Considerada uma pandemia global ainda em andamento, a AIDS (Síndrome da imunodeficiência adquirida) – doença provocada pelo vírus HIV – foi identificada e diagnosticada pela primeira vez no início dos anos 1980, depois que cinco casos de pneumocistose, uma doença extremamente rara, foram reportados em Los Angeles.
Assim como aconteceu com o primeiro surto de sífilis, no século 16, a evidência de uma nova doença sexualmente transmissível foi recebida com muita desconfiança e preconceito pela sociedade, que a associavam a diversos julgamentos morais e levavam à estigmatização dos infectados: “A comunidade homossexual foi a primeira a ser atingida por conta do desconhecimento e assim continuou por muito tempo, mesmo depois de já existirem registros de casos em pacientes heterossexuais”, explica Joana de Freitas.
No início, a ausência de tratamentos efetivos no controle do vírus fazia com que a doença alcançasse uma alta taxa de mortalidade. Hoje, graças ao desenvolvimento de drogas cada vez mais eficazes e a uma ampla disseminação de informações, grande parte dos portadores do HIV vive vidas longas e produtivas.
A doença teve um profundo impacto social, que perdura até hoje. Segundo a pesquisadora, foi a partir dela que se entendeu a necessidade de incluir educação sexual nos currículos escolares, bem como a criação de campanhas governamentais que incentivassem o sexo seguro, ainda que esses avanços não tenham acontecido de forma igualitária em todo o globo: “Obviamente, o tipo de impacto muda conforme a região do globo, os níveis econômicos e de literacia são determinantes para a compreensão dos aspetos a serem alterados”.
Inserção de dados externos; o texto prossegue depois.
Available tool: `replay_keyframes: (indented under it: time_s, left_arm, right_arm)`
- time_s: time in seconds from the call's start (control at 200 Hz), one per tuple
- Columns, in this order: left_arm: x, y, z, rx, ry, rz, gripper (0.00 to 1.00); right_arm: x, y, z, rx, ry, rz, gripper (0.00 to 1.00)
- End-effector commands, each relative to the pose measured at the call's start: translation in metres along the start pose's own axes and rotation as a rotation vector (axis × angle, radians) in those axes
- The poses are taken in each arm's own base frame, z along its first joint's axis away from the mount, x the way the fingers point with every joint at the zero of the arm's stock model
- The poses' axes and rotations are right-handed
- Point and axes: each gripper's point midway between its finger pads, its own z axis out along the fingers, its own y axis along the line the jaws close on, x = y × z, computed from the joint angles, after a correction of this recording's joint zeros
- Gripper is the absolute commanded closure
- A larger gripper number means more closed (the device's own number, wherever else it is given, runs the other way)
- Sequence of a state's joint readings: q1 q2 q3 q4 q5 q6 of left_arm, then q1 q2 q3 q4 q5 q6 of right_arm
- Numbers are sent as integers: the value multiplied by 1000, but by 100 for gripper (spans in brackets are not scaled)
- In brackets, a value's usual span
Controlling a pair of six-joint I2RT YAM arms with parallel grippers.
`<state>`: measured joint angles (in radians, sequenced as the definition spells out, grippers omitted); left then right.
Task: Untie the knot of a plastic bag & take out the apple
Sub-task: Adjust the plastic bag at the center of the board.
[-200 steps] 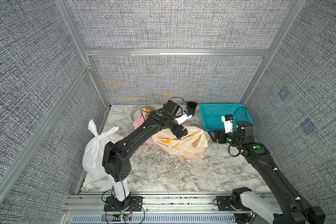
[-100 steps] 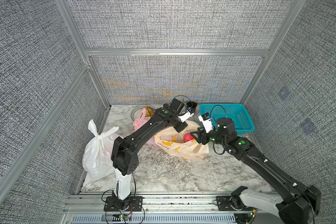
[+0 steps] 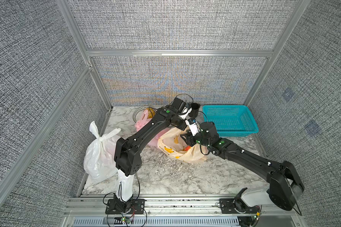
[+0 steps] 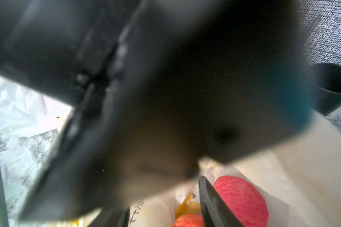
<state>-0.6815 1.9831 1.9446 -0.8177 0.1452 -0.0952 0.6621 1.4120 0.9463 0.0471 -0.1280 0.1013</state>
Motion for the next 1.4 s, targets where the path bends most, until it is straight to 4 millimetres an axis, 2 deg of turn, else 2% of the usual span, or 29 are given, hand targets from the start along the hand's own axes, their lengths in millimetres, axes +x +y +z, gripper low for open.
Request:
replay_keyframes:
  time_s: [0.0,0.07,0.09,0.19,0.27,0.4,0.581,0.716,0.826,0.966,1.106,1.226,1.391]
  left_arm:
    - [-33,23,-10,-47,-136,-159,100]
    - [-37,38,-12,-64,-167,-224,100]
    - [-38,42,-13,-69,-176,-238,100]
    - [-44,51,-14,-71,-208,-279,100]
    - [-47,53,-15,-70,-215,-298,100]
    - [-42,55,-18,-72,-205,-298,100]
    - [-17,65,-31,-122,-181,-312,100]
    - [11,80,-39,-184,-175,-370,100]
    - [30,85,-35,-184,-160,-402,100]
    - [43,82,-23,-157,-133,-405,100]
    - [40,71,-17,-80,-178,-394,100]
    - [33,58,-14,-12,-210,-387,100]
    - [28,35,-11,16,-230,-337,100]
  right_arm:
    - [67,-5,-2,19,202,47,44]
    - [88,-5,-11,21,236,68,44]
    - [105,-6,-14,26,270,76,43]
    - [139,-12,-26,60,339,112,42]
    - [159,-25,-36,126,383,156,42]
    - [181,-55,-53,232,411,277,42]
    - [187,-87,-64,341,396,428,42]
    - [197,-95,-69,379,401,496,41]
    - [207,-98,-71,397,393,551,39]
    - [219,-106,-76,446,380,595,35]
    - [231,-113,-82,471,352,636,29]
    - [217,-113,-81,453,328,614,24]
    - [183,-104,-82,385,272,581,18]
Estima-se que 35 milhões de pessoas já morreram por causa do HIV dos anos 1980 até hoje. O continente mais atingido é a Africa, onde certas regiões chegam a registrar uma contágio de 25% da população.
Quando se fala em letalidade de um vírus, o Ebola é o primeiro que salta à mente das pessoas. Outra doença relativamente recente na história da humanidade, foi identificada pela primeira vez em 1976, quando duas manifestações de febre hemorrágica ocorreram no Sudão do Sul e no Zaire, atual República Democrática do Congo.
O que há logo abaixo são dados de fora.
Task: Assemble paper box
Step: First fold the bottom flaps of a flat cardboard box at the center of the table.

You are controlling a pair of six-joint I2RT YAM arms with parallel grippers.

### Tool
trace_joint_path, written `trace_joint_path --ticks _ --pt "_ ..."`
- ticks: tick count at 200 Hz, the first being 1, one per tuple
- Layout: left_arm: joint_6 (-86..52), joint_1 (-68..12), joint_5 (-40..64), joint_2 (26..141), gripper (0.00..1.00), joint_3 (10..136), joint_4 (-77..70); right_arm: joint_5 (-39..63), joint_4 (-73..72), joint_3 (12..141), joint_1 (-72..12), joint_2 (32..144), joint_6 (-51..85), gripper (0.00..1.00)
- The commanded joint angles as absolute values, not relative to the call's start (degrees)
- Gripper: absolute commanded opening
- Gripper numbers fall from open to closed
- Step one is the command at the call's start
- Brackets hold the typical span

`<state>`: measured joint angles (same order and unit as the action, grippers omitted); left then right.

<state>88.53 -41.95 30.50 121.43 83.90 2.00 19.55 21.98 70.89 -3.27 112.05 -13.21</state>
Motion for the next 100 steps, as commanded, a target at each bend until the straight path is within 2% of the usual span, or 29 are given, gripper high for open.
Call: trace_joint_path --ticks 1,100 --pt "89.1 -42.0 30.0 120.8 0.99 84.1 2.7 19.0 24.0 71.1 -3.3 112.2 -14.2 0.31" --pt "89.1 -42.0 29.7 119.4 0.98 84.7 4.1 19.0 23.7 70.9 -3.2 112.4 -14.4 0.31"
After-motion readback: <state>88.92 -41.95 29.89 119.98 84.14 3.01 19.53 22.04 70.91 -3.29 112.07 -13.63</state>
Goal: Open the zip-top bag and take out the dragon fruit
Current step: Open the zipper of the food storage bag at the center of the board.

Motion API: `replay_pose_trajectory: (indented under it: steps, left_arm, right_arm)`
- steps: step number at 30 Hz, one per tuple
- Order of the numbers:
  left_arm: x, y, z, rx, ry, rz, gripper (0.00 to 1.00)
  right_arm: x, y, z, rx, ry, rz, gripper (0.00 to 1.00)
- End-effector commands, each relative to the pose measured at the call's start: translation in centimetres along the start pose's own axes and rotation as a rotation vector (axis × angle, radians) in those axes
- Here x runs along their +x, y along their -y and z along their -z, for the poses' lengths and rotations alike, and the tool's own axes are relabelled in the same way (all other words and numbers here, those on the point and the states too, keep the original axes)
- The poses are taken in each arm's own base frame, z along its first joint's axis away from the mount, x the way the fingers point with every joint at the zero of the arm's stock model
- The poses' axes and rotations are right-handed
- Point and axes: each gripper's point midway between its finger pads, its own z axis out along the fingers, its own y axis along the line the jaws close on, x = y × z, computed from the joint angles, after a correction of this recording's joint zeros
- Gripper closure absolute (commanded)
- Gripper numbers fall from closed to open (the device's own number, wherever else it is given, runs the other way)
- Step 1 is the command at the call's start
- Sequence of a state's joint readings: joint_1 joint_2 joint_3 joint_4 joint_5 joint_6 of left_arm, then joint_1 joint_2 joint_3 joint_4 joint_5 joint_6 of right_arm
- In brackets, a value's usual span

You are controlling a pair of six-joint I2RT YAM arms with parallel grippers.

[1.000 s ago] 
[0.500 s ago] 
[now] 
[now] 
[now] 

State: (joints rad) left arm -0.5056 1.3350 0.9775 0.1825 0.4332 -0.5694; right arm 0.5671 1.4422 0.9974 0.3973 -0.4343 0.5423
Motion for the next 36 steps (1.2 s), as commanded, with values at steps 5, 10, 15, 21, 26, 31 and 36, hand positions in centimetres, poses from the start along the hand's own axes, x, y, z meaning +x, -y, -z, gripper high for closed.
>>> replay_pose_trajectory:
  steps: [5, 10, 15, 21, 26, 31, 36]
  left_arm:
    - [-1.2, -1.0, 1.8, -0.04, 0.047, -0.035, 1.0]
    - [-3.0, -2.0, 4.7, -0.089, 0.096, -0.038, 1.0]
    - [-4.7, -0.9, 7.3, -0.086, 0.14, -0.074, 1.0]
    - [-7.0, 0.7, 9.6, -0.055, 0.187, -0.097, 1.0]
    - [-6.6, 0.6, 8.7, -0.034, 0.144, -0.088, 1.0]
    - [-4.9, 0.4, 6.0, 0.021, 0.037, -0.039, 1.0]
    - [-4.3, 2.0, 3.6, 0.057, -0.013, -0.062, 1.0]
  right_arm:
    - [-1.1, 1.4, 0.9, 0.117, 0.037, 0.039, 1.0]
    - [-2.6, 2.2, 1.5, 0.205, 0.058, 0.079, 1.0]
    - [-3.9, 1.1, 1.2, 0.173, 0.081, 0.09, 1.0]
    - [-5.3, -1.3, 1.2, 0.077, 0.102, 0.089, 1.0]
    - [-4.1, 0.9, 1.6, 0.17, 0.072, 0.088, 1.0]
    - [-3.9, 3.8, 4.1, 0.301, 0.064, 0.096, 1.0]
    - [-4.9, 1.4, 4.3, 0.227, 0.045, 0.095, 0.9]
Com uma taxa de mortalidade que varia entre 50% e 90% dos infectados, a doença, naquela ocasião, se espalhou por mais de 500 povos africanos e contaminou muitos médicos e profissionais da saúde. Diversos outros surtos ocorreram na África desde então. O pior deles foi o que durou de 2013 a 2016, com mais de 28 mil casos confirmados e 11 mil mortes.
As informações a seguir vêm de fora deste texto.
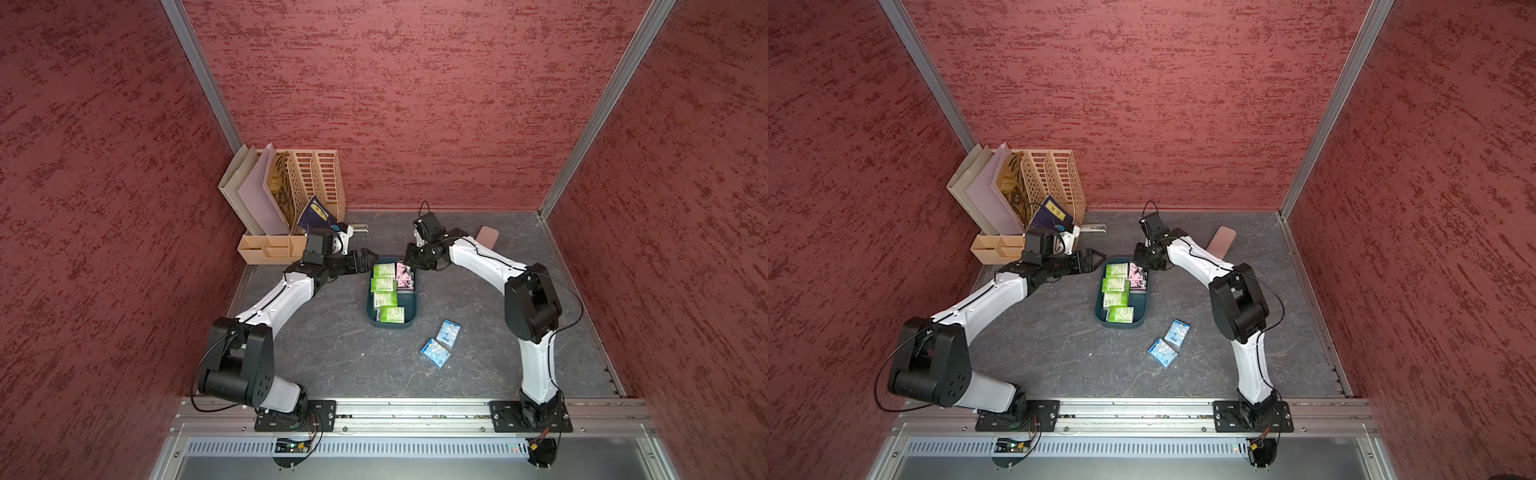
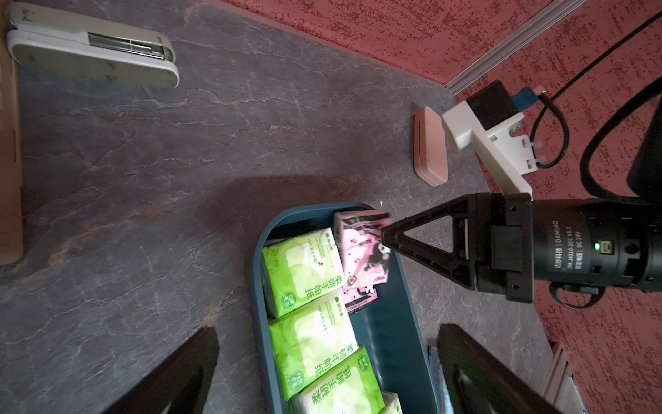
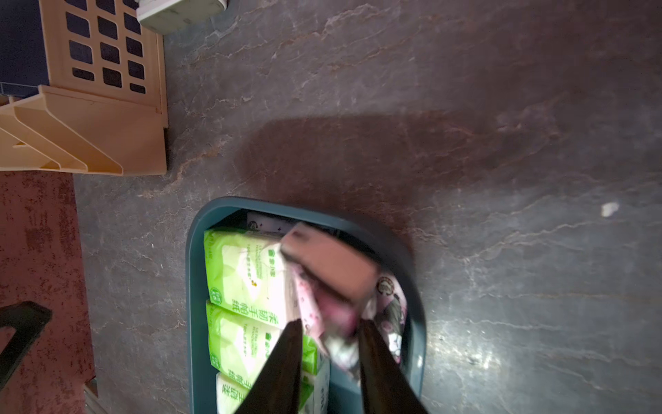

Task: Put the pocket tissues into the storage box
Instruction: Place the pocket tissues in the storage box.

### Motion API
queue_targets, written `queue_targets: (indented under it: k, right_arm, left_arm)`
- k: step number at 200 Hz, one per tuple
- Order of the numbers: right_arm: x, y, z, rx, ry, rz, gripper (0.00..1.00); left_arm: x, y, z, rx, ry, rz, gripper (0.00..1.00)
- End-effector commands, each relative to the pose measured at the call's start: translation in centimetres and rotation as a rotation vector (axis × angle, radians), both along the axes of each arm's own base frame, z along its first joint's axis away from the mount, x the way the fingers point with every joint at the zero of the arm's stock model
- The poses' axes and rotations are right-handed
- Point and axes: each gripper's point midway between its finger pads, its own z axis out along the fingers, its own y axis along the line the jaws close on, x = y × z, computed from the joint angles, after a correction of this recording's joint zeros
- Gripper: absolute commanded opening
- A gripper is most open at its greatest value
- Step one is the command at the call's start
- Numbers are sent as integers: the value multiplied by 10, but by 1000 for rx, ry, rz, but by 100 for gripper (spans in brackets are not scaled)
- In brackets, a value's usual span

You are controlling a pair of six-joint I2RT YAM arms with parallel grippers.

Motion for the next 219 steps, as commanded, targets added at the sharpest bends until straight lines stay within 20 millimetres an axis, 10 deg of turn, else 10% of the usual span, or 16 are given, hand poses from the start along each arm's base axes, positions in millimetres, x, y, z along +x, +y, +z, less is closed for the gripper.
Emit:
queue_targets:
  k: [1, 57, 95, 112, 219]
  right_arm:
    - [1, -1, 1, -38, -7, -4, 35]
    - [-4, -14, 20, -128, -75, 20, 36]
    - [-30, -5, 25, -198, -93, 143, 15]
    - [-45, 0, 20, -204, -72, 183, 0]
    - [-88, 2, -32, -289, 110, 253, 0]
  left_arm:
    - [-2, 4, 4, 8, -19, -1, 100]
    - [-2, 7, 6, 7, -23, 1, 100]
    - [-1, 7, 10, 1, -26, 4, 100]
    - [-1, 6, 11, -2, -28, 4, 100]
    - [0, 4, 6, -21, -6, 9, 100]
Assim como a Malária, o Ebola é um vírus que assola sociedades que já enfrentam diversos problemas sócio-econômicos e causam grandes perturbações demográficas: “Quando a economia é débil, é muito difícil suportar os custos de tratamento e prevenção. Falhando este primeiro ponto, a proliferação será cada vez maior. Há um enfraquecimento gradual, mas contínuo, de todos os patamares em que assenta uma sociedade”, explica Joana.